Here the job is to return only the lines of the material, exactly, from the first one to the line with "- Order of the".
Material to process section start
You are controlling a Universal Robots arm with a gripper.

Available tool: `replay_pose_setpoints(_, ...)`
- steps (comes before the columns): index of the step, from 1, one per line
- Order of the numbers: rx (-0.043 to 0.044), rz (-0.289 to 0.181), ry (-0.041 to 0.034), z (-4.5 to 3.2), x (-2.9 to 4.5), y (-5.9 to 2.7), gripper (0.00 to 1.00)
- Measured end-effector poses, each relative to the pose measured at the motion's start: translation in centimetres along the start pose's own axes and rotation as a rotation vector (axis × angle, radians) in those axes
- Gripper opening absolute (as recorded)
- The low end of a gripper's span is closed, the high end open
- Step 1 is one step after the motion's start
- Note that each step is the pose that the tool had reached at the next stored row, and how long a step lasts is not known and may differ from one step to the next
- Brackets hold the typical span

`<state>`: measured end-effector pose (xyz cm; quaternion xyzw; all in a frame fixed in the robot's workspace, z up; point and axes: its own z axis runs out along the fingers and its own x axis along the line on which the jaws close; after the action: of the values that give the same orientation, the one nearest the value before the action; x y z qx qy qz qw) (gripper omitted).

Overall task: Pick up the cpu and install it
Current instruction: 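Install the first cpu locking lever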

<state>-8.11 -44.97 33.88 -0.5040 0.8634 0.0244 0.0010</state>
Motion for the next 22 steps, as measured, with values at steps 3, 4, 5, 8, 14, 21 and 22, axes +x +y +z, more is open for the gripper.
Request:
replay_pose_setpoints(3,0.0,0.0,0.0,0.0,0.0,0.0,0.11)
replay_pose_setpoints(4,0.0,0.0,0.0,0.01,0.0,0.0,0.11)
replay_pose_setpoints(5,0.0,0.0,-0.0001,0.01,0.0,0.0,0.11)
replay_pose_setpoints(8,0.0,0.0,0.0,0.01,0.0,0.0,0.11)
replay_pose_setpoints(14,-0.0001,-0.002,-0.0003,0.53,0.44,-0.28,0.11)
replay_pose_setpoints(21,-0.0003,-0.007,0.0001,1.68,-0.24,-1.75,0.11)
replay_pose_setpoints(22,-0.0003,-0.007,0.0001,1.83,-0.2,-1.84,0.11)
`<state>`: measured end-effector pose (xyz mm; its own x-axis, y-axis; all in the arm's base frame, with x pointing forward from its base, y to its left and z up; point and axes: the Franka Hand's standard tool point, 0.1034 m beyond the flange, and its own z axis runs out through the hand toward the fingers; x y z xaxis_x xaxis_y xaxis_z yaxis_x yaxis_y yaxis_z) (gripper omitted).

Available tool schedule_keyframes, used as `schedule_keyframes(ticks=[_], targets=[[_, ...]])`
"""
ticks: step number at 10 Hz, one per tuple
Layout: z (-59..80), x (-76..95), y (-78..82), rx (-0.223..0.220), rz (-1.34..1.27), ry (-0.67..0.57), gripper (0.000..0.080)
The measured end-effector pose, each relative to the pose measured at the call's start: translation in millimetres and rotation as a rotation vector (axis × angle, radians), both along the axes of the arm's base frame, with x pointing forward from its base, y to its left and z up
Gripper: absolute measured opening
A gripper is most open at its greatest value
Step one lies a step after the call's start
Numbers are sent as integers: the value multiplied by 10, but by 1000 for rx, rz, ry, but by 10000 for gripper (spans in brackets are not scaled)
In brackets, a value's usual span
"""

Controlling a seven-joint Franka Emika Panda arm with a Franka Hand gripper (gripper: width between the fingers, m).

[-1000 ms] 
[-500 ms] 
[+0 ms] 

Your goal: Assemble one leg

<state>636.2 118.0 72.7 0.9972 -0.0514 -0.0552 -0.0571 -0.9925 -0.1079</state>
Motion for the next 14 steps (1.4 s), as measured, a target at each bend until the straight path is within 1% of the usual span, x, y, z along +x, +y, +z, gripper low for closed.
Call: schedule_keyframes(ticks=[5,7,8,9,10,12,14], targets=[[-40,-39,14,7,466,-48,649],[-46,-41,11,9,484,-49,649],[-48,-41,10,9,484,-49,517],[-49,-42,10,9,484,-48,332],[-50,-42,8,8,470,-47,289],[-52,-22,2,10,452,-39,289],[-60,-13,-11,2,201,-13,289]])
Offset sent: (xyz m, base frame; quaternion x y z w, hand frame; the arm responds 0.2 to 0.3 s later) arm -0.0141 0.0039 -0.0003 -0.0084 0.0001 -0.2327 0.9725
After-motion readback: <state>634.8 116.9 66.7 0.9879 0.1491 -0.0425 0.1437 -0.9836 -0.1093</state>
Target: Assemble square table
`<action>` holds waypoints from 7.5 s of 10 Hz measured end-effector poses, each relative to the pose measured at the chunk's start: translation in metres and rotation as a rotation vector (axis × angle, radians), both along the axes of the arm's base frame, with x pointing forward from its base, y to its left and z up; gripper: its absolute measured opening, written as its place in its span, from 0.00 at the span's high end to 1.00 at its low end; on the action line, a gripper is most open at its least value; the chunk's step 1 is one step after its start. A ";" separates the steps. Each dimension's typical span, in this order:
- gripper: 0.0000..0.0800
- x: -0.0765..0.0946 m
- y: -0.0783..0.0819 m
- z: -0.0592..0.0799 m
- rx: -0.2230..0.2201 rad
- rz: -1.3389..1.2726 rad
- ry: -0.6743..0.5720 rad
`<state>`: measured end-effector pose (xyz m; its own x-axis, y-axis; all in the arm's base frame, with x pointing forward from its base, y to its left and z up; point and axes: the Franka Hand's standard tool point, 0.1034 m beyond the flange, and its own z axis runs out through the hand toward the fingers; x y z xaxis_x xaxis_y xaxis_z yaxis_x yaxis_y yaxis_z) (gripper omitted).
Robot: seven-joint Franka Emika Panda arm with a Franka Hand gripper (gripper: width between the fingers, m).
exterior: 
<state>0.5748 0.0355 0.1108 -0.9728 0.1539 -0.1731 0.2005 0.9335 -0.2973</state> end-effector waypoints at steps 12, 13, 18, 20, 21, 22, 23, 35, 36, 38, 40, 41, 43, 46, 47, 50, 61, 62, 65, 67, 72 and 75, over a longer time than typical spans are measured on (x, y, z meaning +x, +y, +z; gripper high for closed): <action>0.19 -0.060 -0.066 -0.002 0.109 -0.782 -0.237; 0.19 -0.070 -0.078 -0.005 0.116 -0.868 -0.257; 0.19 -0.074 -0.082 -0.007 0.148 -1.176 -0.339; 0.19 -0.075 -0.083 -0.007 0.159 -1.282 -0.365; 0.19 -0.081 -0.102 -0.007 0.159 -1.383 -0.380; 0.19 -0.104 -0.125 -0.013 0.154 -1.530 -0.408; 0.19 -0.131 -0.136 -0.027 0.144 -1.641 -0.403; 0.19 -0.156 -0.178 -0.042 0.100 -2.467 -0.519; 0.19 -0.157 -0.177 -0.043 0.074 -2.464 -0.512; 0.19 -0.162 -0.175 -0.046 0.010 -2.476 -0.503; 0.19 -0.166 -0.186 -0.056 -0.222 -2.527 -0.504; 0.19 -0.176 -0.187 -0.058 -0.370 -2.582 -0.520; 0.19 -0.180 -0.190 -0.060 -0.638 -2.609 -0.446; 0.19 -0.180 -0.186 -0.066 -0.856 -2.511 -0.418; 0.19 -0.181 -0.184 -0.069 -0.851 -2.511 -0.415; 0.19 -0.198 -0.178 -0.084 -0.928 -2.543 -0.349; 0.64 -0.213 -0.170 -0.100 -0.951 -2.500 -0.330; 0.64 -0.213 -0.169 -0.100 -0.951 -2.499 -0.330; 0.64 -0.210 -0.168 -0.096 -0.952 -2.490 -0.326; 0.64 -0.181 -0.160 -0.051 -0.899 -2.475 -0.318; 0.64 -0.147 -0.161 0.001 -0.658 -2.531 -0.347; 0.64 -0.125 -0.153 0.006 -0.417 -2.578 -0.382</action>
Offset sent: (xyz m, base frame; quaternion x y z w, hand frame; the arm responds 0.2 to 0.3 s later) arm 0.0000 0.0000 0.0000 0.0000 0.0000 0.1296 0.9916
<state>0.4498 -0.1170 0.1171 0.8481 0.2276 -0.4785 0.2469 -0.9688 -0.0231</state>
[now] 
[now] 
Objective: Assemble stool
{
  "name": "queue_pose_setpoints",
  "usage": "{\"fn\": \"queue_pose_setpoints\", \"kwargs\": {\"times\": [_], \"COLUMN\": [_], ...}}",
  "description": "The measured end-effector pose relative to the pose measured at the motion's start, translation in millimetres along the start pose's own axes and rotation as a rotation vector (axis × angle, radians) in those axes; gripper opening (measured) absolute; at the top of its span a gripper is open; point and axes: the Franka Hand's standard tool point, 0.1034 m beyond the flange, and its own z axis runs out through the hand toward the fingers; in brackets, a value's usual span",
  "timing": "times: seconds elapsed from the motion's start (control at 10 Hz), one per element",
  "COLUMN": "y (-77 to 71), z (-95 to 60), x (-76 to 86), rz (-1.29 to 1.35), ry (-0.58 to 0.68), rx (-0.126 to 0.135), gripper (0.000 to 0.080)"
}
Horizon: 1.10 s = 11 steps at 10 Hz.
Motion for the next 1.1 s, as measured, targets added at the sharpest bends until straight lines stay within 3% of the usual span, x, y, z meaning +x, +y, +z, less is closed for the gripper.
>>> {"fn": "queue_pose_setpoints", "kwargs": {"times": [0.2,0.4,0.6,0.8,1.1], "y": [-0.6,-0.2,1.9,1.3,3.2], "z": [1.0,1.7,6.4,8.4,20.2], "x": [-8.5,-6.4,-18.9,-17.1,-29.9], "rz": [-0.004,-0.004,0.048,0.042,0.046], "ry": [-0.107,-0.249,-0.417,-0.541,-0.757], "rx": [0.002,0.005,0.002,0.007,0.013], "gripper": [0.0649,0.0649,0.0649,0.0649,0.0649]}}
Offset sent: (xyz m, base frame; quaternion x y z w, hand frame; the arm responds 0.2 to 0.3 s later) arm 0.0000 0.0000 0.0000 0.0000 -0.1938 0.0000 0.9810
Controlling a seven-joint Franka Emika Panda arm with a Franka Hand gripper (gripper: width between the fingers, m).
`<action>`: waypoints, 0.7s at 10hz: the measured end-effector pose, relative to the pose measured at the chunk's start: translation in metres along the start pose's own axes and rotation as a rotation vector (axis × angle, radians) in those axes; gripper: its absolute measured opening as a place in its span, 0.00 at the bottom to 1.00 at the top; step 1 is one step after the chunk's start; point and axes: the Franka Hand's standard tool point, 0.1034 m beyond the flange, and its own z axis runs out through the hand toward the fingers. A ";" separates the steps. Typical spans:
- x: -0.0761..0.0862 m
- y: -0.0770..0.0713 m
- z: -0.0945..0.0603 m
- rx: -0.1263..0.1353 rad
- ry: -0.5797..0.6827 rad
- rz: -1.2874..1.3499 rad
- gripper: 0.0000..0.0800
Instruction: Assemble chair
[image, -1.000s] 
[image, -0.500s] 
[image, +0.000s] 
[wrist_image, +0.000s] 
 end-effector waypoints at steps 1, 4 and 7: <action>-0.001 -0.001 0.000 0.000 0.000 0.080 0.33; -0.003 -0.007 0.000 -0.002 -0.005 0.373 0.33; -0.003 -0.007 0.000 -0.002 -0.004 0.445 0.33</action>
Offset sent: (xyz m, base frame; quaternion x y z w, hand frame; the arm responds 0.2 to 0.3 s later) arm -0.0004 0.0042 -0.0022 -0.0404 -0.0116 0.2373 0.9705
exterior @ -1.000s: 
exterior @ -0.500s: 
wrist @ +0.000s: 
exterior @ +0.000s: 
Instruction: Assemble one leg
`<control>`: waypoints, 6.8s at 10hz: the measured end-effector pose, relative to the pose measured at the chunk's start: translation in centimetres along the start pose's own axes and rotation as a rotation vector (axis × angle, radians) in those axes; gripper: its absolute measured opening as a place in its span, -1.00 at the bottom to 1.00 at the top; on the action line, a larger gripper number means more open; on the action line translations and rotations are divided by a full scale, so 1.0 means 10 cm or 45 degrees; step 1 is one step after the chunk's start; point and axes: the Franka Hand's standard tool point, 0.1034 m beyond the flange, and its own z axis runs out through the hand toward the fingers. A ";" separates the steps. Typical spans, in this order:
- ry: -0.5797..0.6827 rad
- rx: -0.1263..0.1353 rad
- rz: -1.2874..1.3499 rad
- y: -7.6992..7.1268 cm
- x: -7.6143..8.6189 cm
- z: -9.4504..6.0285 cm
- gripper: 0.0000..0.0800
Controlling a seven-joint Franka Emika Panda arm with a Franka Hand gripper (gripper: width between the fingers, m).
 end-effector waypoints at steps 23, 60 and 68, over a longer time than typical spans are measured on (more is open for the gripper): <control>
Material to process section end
* Answer section
You are controlling a Universal Robots arm with a gripper.

Available tool: `replay_pose_setpoints(_, ...)`
- steps (comes before the columns): index of the step, from 1, one per line
- Order of the numbers: rx (-0.043 to 0.044), rz (-0.289 to 0.181), ry (-0.041 to 0.034), z (-4.5 to 3.2), x (-2.9 to 4.5), y (-5.9 to 2.7), gripper (0.00 to 1.00)

Nothing else is required to complete the output.